▶ Problem to solve
When you write out the listing, keep each word exactly as it stands but include none of its images.

•••••

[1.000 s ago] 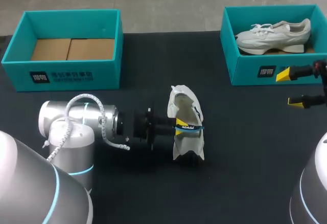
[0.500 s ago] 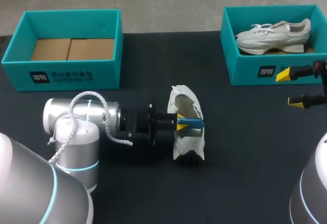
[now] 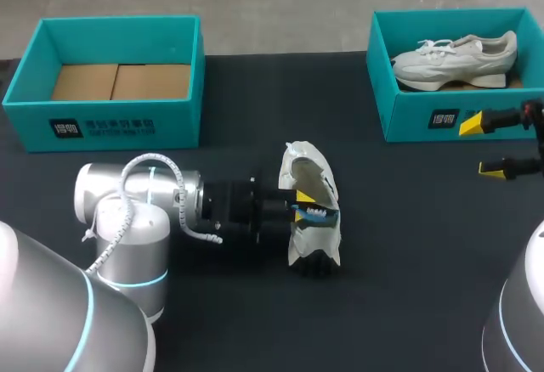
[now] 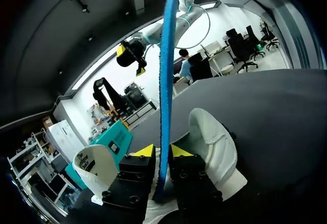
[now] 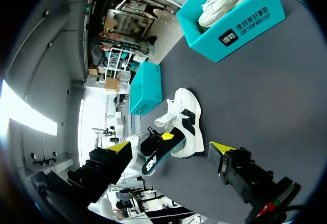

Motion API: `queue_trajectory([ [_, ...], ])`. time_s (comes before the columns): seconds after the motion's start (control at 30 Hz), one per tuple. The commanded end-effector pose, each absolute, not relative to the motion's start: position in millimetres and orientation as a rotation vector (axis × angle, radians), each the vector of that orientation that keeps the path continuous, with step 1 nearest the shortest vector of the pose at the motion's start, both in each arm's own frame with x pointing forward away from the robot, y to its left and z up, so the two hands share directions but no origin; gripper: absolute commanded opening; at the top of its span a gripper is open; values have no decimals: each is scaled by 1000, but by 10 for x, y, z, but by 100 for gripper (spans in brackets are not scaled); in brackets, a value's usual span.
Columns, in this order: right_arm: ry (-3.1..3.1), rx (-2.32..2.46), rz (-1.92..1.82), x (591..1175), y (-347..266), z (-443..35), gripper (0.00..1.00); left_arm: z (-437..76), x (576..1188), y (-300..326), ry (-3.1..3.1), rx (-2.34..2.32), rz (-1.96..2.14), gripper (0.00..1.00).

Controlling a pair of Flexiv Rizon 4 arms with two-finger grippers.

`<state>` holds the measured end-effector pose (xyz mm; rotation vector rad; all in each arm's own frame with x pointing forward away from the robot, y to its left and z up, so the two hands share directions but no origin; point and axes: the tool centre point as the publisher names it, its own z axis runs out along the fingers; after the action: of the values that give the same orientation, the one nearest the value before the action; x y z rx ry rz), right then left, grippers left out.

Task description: Take the shoe out of the shoebox, open the shoe tongue, remove and reinsert the insole, then place the shoe into the shoebox

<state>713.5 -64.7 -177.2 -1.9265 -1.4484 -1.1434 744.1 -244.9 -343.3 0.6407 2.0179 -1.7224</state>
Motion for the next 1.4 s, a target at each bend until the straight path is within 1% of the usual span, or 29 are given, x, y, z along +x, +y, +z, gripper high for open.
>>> queue_trajectory([
  [0.03, -1448, -1930, -1142, 7121, -646, -1770, 100, -3309, 7343, -2424, 2005, 643, -1707, 41],
  [0.2, -1448, -1930, -1142, 7121, -646, -1770, 100, -3153, 7258, -2402, 1961, 659, -1696, 41],
  [0.3, -1448, -1930, -1142, 7121, -646, -1770, 100, -3112, 7218, -2388, 1959, 665, -1686, 37],
  [0.33, -1448, -1930, -1142, 7121, -646, -1770, 100, -3107, 7203, -2380, 1959, 668, -1682, 35],
  [0.37, -1448, -1930, -1142, 7121, -646, -1770, 100, -3111, 7195, -2375, 1967, 669, -1675, 28],
  [0.4, -1448, -1930, -1142, 7121, -646, -1770, 100, -3120, 7190, -2368, 1968, 669, -1673, 26],
  [0.43, -1448, -1930, -1142, 7121, -646, -1770, 100, -3136, 7189, -2363, 1975, 668, -1670, 18],
  [0.47, -1448, -1930, -1142, 7121, -646, -1770, 100, -3155, 7191, -2360, 1981, 665, -1668, 3],
  [0.5, -1448, -1930, -1142, 7121, -646, -1770, 100, -3169, 7194, -2358, 1982, 663, -1670, 0],
  [1.07, -1448, -1930, -1142, 7121, -646, -1770, 100, -3394, 7456, -2505, 2051, 696, -1593, 0],
  [1.4, -1448, -1930, -1142, 7121, -646, -1770, 100, -3490, 7586, -2466, 2083, 654, -1519, 0],
])
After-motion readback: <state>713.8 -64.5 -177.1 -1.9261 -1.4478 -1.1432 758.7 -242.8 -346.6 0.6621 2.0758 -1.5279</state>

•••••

▶ Task output
[1.000 s ago] 
[0.500 s ago] 
[now] 
[now] 
[now] 

Motion API: `queue_trajectory([ [_, ...], ])`. time_s (comes before the columns): seconds after the motion's start (control at 30 Hz), one per tuple. The commanded end-effector pose, each absolute, not relative to the motion's start: position in millimetres and orientation as a rotation vector (axis × angle, radians), each the vector of that orientation that keeps the path continuous, with step 1 nearest the shortest vector of the pose at the motion's start, both in each arm's own frame with x pointing forward away from the robot, y to its left and z up, so the two hands share directions but no origin; gripper: absolute commanded opening; at the top of its span a gripper is open; values have no decimals: each is scaled by 1000, but by 10 for x, y, z, but by 100 for gripper (spans in brackets are not scaled); in brackets, a value's usual span.
Columns, in this order: right_arm: ry (-3.1..3.1), rx (-2.32..2.46), rz (-1.92..1.82), x (591..1175), y (-347..266), z (-443..35), gripper (0.00..1.00); left_arm: z (-437..76), x (576..1188), y (-300..326), ry (-3.1..3.1), rx (-2.34..2.32), rz (-1.96..2.14), gripper (0.00..1.00).

Controlling a pair of Flexiv Rizon 4 arms with two-finger grippers.

`<state>` holds the measured end-effector pose (xyz mm; rotation vector rad; all in each arm's own frame with x pointing forward away from the robot, y to its left and z up, so the two hands share directions but no origin; point and axes: the tool centre point as the publisher names it, its own z axis runs out along the fingers; after the action: of the values that give the same orientation, the one nearest the value before the action; x y z rx ry rz), right then left, grippers left out.

Task description: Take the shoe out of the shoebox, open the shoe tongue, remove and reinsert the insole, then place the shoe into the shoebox

<state>713.5 -64.7 -177.2 -1.9265 -1.4484 -1.1434 744.1 -244.9 -343.3 0.6407 2.0179 -1.7224</state>
Motion for the next 1.4 s, a target at each bend until the straight path is within 1% of the usual span, or 29 are given, x, y, z along +x, +y, +z, gripper high for open.
>>> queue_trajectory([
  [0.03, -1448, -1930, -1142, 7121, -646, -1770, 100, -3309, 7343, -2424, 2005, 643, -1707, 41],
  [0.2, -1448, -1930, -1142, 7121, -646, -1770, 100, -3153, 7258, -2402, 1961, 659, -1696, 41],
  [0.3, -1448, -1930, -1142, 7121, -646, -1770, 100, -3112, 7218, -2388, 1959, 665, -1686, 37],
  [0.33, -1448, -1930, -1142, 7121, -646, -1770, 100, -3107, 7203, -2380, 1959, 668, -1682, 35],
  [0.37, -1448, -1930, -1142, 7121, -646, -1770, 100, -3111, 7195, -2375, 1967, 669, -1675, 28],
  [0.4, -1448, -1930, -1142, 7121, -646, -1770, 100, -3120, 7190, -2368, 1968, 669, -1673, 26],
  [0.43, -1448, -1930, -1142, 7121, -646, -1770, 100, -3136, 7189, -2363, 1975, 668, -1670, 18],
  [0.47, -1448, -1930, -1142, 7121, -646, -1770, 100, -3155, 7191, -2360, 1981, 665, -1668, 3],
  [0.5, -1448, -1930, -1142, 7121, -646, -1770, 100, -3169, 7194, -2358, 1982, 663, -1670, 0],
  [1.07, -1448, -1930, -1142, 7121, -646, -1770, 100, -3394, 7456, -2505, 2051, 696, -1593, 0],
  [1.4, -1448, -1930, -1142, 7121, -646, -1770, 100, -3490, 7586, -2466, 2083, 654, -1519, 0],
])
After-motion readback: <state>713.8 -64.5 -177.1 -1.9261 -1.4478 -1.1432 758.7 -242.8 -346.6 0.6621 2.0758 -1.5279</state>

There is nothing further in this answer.